Robotics News & Insights

How Deep Learning and GPUs Will Accelerate the Industrial Space

Written by Steve Rueckhaus | Apr 17, 2015 8:53:39 AM

There's been an exciting wave in technology that's bringing self-driving cars, augmented reality and artificial intelligence out of the research lab and into our world. Last month, technologists from a broad range of industries gathered in Silicon Valley to compare notes on how one technology - the Graphics Processing Unit (GPU) - is accelerating several advancements in aerospace, life science, gaming, security, transportation and many more industries.

The GPU is the computing muscle that's enabling technology to crunch data at record speeds. I know there's been much talk of "big data" in supercomputing recently; the GPU's niche is the handling of bulky data. Bulky data includes images, sounds and other sensory information that our brains are naturally built to handle, but computer processors have had difficulty with in the past. At this year's GPU Technology Conference (GTC), some key themes emerged where this computing power will soon have a big impact in the industrial space - if it hasn't started hitting already. Here are some of the developments to look out for:

Deep Learning

Being able to sense images and sounds in real time is just one part of human perception - there's also all of the information surrounding the object that gives it meaning and context. Deep Learning involves using multiple and parallel methods of training computers to recognize images or sounds, then running huge data sets to test and improve its recognition skills. Researchers have pushed this technology forward through developer competitions and crowd-sourced projects held over the past few years. It's developed to the point where Deep Learning-based machine vision has surpassed human image recognition in both speed and accuracy for several types of image data. Oddly enough, the GPU-driven "neural networks" that identify and classify image data are really good at working with natural objects: Not only can a neural network spot a dog in a photo, it can identify the breed.

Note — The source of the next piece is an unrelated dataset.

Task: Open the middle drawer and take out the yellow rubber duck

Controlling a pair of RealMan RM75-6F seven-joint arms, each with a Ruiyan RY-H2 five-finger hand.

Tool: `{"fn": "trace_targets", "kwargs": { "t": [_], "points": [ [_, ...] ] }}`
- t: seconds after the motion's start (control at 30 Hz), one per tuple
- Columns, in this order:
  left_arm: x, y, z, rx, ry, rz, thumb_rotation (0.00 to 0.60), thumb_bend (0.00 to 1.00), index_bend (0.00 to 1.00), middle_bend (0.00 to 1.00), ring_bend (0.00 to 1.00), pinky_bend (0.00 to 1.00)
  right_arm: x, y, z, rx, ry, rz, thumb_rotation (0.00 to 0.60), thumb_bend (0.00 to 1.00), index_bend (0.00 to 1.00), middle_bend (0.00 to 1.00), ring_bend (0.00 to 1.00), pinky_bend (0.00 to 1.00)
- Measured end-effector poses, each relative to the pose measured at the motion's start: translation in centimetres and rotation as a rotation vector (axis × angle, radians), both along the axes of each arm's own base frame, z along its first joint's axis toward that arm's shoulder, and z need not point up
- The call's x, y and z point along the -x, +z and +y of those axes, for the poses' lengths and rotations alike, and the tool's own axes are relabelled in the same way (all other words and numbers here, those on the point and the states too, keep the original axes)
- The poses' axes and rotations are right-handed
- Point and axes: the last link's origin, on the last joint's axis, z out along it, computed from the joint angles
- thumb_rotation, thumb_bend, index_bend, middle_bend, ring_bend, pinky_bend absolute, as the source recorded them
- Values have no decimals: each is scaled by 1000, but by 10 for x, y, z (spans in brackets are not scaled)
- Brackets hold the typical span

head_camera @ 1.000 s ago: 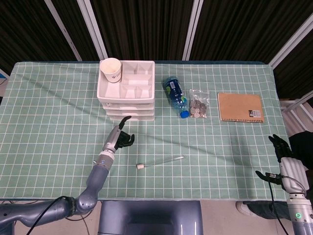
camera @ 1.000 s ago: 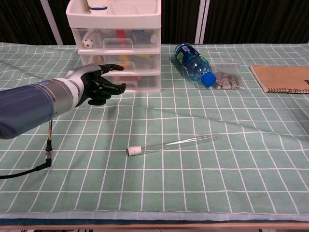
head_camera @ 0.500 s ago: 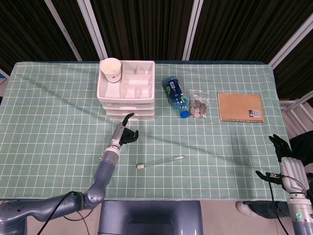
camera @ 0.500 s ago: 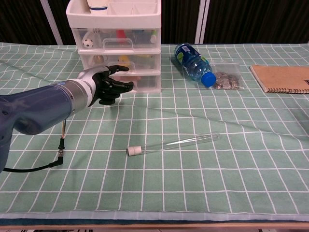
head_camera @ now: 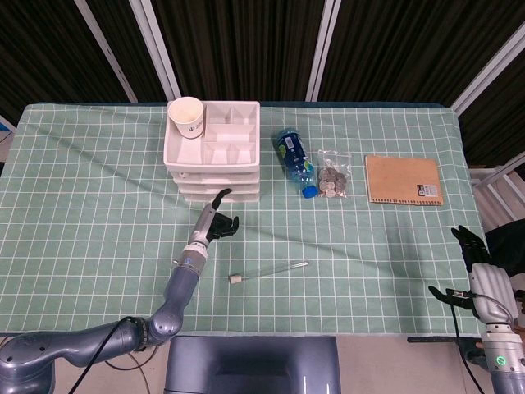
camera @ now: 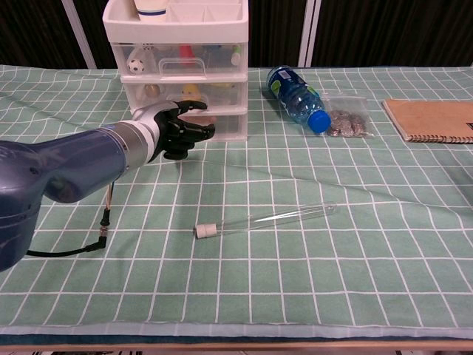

Deep Learning currently has the most difficulty identifying certain types of man-made objects - especially those that are thin, flat, reflective and/or with straight edges. But as the recognition methods improve, things we can do now with current sensing and perception technology in robotics will soon be done more quickly, more reliably and eventually implemented more simply. Deep Learning could soon make for synaptically fast and reliable identification methods for any industry that makes or moves things - opening new ways to automate that weren't viable before. And it's not just the part or product that could be identified, but all the data the comes with it: parametric data, SKU data, etc. In robotics, that visual recognition could trigger a stored task - instantly inspect a part for defects, or analyze the texture of a welding weave.

3D Virtualization

Imagine walking into an empty spot on the manufacturing floor and taking a panoramic photo with your tablet. It then renders a virtualized version of the space you're standing in - right in your web browser. Now you drop in 3D models of your equipment for a new production cell, drag them, reorient them - maintaining scale. This is where WebGL enablement is heading for our device-driven tech. The "GL" in WebGL stands for graphics library. While the GPU at the other end of your network delivers this bulky data, it's actually the local resources in your web browser that can enable fast, realistic rendering of the models. What used to take hours to render can be done within the attention span of an iPad user - that's quick!

Six months ago, I could barely spell GPU, so I must say I was pretty floored to be presenting at the GPU Technology Conference to the people who are developing these breakthroughs. My talk related a use case of this technology in a recent virtual trade show booth we created for the website. Even in the six months since we started the project, the capabilities of the GPU-accelerated, WebGL-enabled platform can now handle even bulkier polygon data, render 3D models faster and more realistically, and deliver to a greater share of devices.

Anyone who's had to convert and send a 3D CAD file can see and appreciate how this could also improve the workflow in design reviews with customers. It could also deliver interactive service manuals online with 360-degree part orientation or engaging training modules, and overall, a more effective way to communicate visually - leveraging the 3D assets you're already working with.

High Performance Computing Networks

Speaking of bulky data, what about the day-to-day workflow in a production or product development environment? GPU-driven technology is enabling popular 3D CAD software to be offered from the cloud via High Performance Computing (HPC) networks. These networks can also run network-installed 3D CAD, simulators and all the other bulky software you license - delivering to a virtual desktop environment in any device's web browser. Design engineers can say goodbye to the two-workstation setup, freeing them to work with big files and collaborate from any device, anywhere. HPC technology is sure to speed up time to market in product development, and enable IT departments to better manage the day-to-day of your network - whether it's internal or cloud-hosted.

As manufacturing, packaging and logistics operations continue to modernize, it seems that we're all becoming technology companies in a way. The GPU - much like its data-delivery predecessors - is an example of enabling technology that can be implemented across a diverse number of industries. When you explore the possibilities and find a way to adapt it to your industry, it sets off even more advancements.